Transgender people are mistreated and discriminated against on a daily basis. To help fight against this social injustice I became of the UCF cares ambassador team this semester. As an ambassador, it is part of my job to spread the word of care around campus. It is our job to make sure that everyone feels cared for an accepted while attending school. As care ambassadors we also work together with the LGBT community on campus to raise awareness and provide safe places for students to go. I believe that as we continue to spread the word about transgender people society will eventually start to understand that they are just people like everyone else.
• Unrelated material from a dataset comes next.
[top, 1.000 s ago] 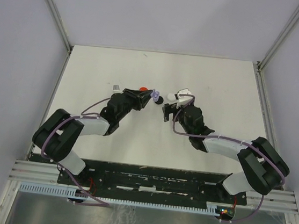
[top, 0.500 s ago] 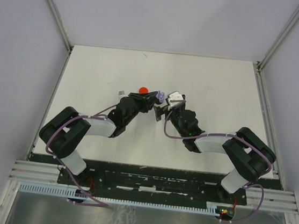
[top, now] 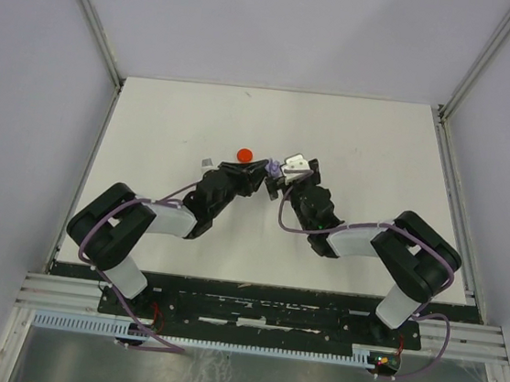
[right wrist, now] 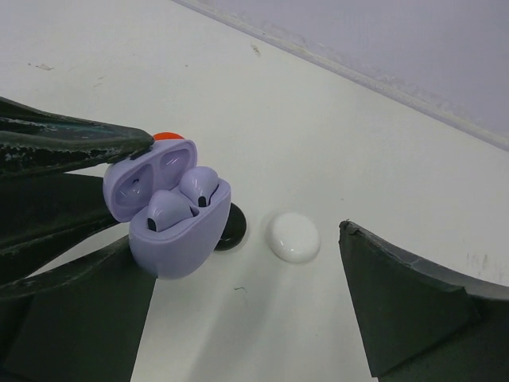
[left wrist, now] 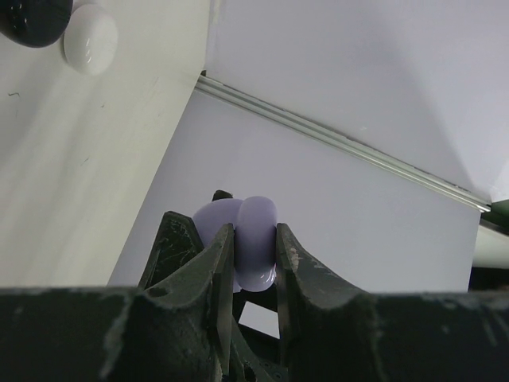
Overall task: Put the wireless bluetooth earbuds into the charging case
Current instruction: Close the charging case, then place the charging case at the center of the board.
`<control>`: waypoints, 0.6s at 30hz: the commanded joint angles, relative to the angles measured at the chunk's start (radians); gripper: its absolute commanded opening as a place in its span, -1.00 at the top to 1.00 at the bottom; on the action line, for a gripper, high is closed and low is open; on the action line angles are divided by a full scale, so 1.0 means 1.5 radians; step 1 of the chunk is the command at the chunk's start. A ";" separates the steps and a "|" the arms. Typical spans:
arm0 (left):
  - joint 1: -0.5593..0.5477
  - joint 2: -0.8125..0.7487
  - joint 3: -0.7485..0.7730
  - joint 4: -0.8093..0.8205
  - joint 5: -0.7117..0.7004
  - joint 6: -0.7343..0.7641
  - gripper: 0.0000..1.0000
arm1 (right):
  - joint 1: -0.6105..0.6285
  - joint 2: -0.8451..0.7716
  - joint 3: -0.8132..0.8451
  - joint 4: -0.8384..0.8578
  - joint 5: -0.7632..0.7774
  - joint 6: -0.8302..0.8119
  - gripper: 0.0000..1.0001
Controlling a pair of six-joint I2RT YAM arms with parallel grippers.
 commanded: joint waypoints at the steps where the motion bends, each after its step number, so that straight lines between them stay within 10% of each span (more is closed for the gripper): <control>1: -0.004 -0.020 -0.020 0.039 0.012 -0.029 0.94 | 0.003 0.002 0.022 0.072 0.049 -0.039 -0.99; 13: -0.002 -0.020 -0.064 0.068 0.008 -0.034 0.94 | 0.003 -0.043 -0.002 0.078 0.105 -0.101 -0.99; 18: 0.039 -0.024 -0.066 0.064 0.036 0.039 0.94 | -0.006 -0.156 0.015 -0.170 0.231 0.016 -0.99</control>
If we all continue to spread awareness about this social justice issue will one day be considered part of the “cultural norm” to be transgender.
In conclusion, transgender people are faced with a great social injustice in society. They are treated unfairly and are discriminated against just for simply being themselves. Transgender people deserve the same privileges as others and deserve to be accepted in today’s society. As we continue to spread the word about transgender people they will eventually be accepted in today’s society with hopefully no discrimination against them.